The easy decision is to just go with the biggest SOTA model you can afford.

But this overlooks the other critical part of getting the most out of these things: the harness. I run an autonomous plan/design/code/build/test pipeline with agents using my own orchestrator. Different models are better at different stages, and I use LLMs to judge the output between them. Not everything needs Opus 4.8.

The harness provides both the scaffolding to get the right things into the model, and the right things out. But it also lets you dictate which model does which work.

It's the pipeline, not the model, that gets you quality at a given token budget.

chaoz_ 10 hours ago

There is something about using the most advanced tooling possible. Why would you pay for IntelliJ, if Eclipse can do the same thing a bit worse?

You want to master your craft, develop "optimal" systems, understand where things are going by utilizing SOTA.

You can call it FOMO, but you get the point.

lanthissa 4 hours ago

opus to produce workflows, flash 3.5 to do them.

Chinese models prob work too, but idk since i cant use them at work

jmtulloss 1 day ago

Is your argument that $1500 / mo is too much?
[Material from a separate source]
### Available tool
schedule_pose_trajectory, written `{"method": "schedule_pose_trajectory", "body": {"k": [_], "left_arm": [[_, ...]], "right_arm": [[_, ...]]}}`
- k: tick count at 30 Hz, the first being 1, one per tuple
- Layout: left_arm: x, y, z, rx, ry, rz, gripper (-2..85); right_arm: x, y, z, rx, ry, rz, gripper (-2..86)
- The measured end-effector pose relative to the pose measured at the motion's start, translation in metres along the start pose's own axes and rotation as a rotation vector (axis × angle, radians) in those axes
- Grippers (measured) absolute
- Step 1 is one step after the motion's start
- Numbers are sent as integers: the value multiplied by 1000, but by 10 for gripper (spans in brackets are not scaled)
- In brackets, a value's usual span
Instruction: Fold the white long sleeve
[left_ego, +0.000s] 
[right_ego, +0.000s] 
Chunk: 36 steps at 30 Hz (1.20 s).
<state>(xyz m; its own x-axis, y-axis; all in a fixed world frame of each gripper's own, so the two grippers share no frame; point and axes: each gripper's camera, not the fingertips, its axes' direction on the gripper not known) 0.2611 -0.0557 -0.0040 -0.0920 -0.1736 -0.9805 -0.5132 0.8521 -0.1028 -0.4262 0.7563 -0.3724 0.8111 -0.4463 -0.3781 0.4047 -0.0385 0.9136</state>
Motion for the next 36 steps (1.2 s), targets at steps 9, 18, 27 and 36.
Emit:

Why would the engineering team not be more rigorous in their model selection given a constraint?

gravypod 1 day ago
If you had a business task to complete that was only possible with ai and it cost you >$1500/month of work, how long would you have to delay the task so that it's cheaper long run to buy hardware and do local models?
$1,500/mo * 14 months = $21,000.
If local models are 14mo behind as many in HN say it may be profitable to just wait. Maybe just spend a few hundred dollars of your tokens and buy hardware piece by piece.
- therealdrag0 18 hours ago
  
  Nearly no one is doing anything that is “only possible with AI”. This doesn’t seem like a relevant calculation. People spend on AI as an investment in their current productivity.
- pchristensen 1 day ago
  
  There's a lot of opportunity cost to waiting 14 months to build something.
  
  1 reply →
- edmundsauto 21 hours ago
  
  It also presupposes that open models will bridge that gap towards opus4.5, which was really when I drank the AI coding koolaid

econ 1 day ago

I wonder to what extent models should figure out which model to forward a query to. Or perhaps the big models could learn the difference between an easy and a hard question and charge accordingly? Perhaps, if it can measure complexity, even generate a quote?

Small models are fine for small coding tasks but I don't see why big ones can't be broken down most of the time.

AgentMasterRace 1 day ago

Many harnesses do this, I've recently dropped all my big subscriptions for using deepseek. Codewhale (formerly deepseek-tui) will use pro for large tasks and route smaller ones to flash. It's pretty good, but I just use pro and everything as the cost is quite low.
This one does not have routing, but reasonix is insane, absolutely insane for saving money. I've used 1.3billion tokens at the cost of 4$. (99-100% cache hit)
ValentineC 1 day ago
> I wonder to what extent models should figure out which model to forward a query to. Or perhaps the big models could learn the difference between an easy and a hard question and charge accordingly?
This sounds like something a harness could do (and might already be doing), with work delegated to subagents running on lower-cost models.
- jorl17 1 day ago
  
  Yes, they are all already doing this

andersmurphy 1 day ago

This a thousand times. The bigger models also have a habit of overcomplicating things.

warmwaffles 1 day ago

> Don't ask LLMs for big changes

> Review everything and point them in the right direction

Sorry upper management doesn't care. That's an engineering problem that you need to solve.

eikenberry 1 day ago
They were proposing a solution.. To use flash models and use them in a way that best amplifies your work.
- AgentMasterRace 1 day ago
  
  He was making a joke.
  
  2 replies →

epolanski 1 day ago

I'm legit annoyed at opus 4.8 at any setting above 4.8.

I believe it can be great for vibe coding, but mundane day work? Hell no, I'd rather work with Haiku. It's too slow, checks too many things, it's annoying as hell.